この前の話まで、設定をちょっと変更したことにともなって、内容を修正してる部分があります

「やぁ、ちゃんと続けて来てえらいな」


 土が剥き出しの練兵場で、縦横正方形に整列する騎士達の集団。

 その後ろにこっそりと並んだ私は、楽しげな表情で声を掛けてきた短い灰色の髪のスヴェンに笑みを返した。


「ええまぁ。完全な不在を装うのにちょうどいい居場所ですし。スヴェンさん」


「二日目だけど、体は平気か?」


 斜め右前にいた赤毛のアーステンも振り返る。少し年長の彼は、気遣いも忘れない。


「ありがとうございます。久しぶりでも筋肉痛にはなりませんでした」


 そう言って、彼らと同じ紺碧の制服を着たリリは、肩をすくめてみせる。

 急遽あつらえたものだったが、採寸はしっかりしたので体にぴったりだ。髪は、首元で簡単に結んでいる。


 さて、なぜ私が練兵場なんかにいるのか。

 それは先日の皇子がサロンに乱入した事件のせいだ。


 まぁ予想を裏切らないくらいあっさりと、皇子と私の仲が噂になった。

 その日のお昼までには、何度も何度も、皇太后の住む棟が見える庭なんかに、人がやたらと現れた。

 侍女仲間に沢山の探りの手紙も来た。

 皇太后にまで、「皇子に好きな人ができたの?」みたいな手紙が来る。


 その前にノエリアと対策を練っていた私は、どうしましょうと皇太后や他の侍女と集まって話していたところ……。

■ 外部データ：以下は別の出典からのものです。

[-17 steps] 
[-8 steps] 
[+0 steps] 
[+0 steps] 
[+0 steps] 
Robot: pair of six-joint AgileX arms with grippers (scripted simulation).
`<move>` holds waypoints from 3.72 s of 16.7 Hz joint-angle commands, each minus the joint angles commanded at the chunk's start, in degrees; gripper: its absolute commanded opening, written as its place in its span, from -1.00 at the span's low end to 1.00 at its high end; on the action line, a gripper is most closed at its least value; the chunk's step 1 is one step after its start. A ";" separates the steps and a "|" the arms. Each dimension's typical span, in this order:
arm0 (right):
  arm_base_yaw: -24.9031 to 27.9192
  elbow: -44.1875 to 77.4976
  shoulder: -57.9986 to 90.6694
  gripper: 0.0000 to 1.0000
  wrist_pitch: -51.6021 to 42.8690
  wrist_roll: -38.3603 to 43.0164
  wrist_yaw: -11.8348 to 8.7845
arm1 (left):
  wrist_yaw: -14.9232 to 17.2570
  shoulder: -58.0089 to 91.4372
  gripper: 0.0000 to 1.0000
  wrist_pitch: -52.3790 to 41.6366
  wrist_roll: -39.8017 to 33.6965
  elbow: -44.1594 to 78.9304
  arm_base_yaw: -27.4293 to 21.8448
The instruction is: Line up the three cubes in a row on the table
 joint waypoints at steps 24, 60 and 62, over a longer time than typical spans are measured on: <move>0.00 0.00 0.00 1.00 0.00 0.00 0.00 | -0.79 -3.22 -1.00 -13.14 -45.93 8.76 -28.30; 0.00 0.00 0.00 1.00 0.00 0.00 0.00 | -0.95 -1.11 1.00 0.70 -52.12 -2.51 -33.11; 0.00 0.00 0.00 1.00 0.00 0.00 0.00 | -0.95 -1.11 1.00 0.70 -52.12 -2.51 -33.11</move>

 やってきたレゼクがとんでもないことを言い出したのだ。


「数日、騎士見習いのふりをしてほしい」


「は?」


 ノエリアが目を見開いている。

 ジェニスもエルシーもルドヴィカまで、口元を抑えてびっくりしていた。


 そんな中、皇太后が一番驚くんじゃないかと私は思ったのだけど。


「姿を隠させようというのですか? レゼク」


 冷静に尋ねる皇太后に、レゼクがうなずいた。


「部屋に閉じこもらせるのも、よくないのです皇太后陛下。帝宮のことをあまり把握していない状態で、襲撃などされてはもっと良くないでしょう」


「襲撃?」


 そんなことが帝宮で起こるんだろうか、と思ったら口走ってしまった。

 するとレゼクが私の方を向く。


「君には迷惑をかけてしまった。そして君との間の噂が立てば、まず一度は襲撃があるだろうと思ったのだ」


「噂が立ったからですか?」


 問題は、目立つことだけじゃなかったの?

 聖女だってことを隠せればいいと思ってた。


「皇子の結婚相手の座を、自分達の派閥の令嬢にしたがる者は多い。だから排除したい者もいる。過去にデジェー侯爵令嬢も被害にあいかけた」


 デジェー侯爵令嬢ってノエリアのこと?

 思わず振り返ると、彼女はげっそりとした表情をしていた。


「私の時は、普通に毒殺未遂でしたわ。ただ、リリの場合はあのカールに目をつけられた状態でのことでしたから……」


 皇太后が静かな声でその続きを引き取った。


「もしかすると、ウルスラ妃の派閥の令嬢をレゼクに紹介しようとしていたのを、邪魔した形になったということも予想できますわね。そうすると……ノエリアの時よりも直接的な行動に出かねないかも」


 そこでエルシーが頬に手を当てて言う。


「考えてみれば、皇后陛下の棟の毒殺対策はしっかりしていますし、リリは他の方と交流があるわけでもないですから、お茶会に招待してから、適当な令嬢のせいにして毒殺をしようとするのは……あからさますぎてしないかも? と思うんです」


(そうか。私が人と交流がないから、暗殺者を送った方がいいと……)


「でも、どうして騎士見習いのふりですの? 皇子殿下」


 ルドヴィカが驚きからようやく戻って、質問する。


「見習いのふりをしている間は、周囲に騎士がいるので自動的に護衛に囲まれている状態になる。侍女に護衛をつけるよりも自然だ。なにより侍女に護衛をつけると、特別な仲だという評判をさらに増すことになる」


 レゼクは続けて理由を話した。


「あともう一つ。腕が落ちないようにしてもらいたい」


「自分の身を守れるようにしておけ、ということですね」


 レゼクの理由は理解した。

 一石三鳥ぐらいをもくろんでいることも。

 ただ、それが迷惑をかけた相手にするような物ではない、というのは理解していたようだ。


「負担をかける詫びは、改めてほしい物を要求してもらいたい」


「……なんでもいいんですか?」


 欲しい物と言われても、今すぐ思い浮かばない。

 そしてレゼクはすぐにうなずいた。


「国庫を傾ける物でなければな」


 そう言って小さく笑うレゼクに、私は太っ腹だなぁと思った。

 さすが皇子。


 でもそんなレゼクが立ち去った後、ノエリアとルドヴィカが横でこそこそと話している。


「珍しい……」


「本当は、気があるのではと思うほどですわね」


 いやまさか、と私は思う。

 気がある相手への対応って、もっとこう……。


(私にわかるのって、前世の漫画やドラマで読んだ程度のものだったかもしれない……。今世は恋愛どころじゃなかったし。だから……自分じゃわからないかも)


 早々に白旗を上げた私は、考えるのをやめた。

 だってほら、聖女の能力をあてにされてるからなのは間違いないしね。

 おかげで酷いことはされないだろうから。


 あと……騎士に混じって練習するとか、興味がある。

 ずっと貴族令嬢らしい行動しかしてないせいで、これからもとっさの時に大丈夫なのか不安で。

 自分の意思で、ちゃんと剣を扱えるのか確認しておきたい。


 というわけで、訓練に昨日から参加しているのだ。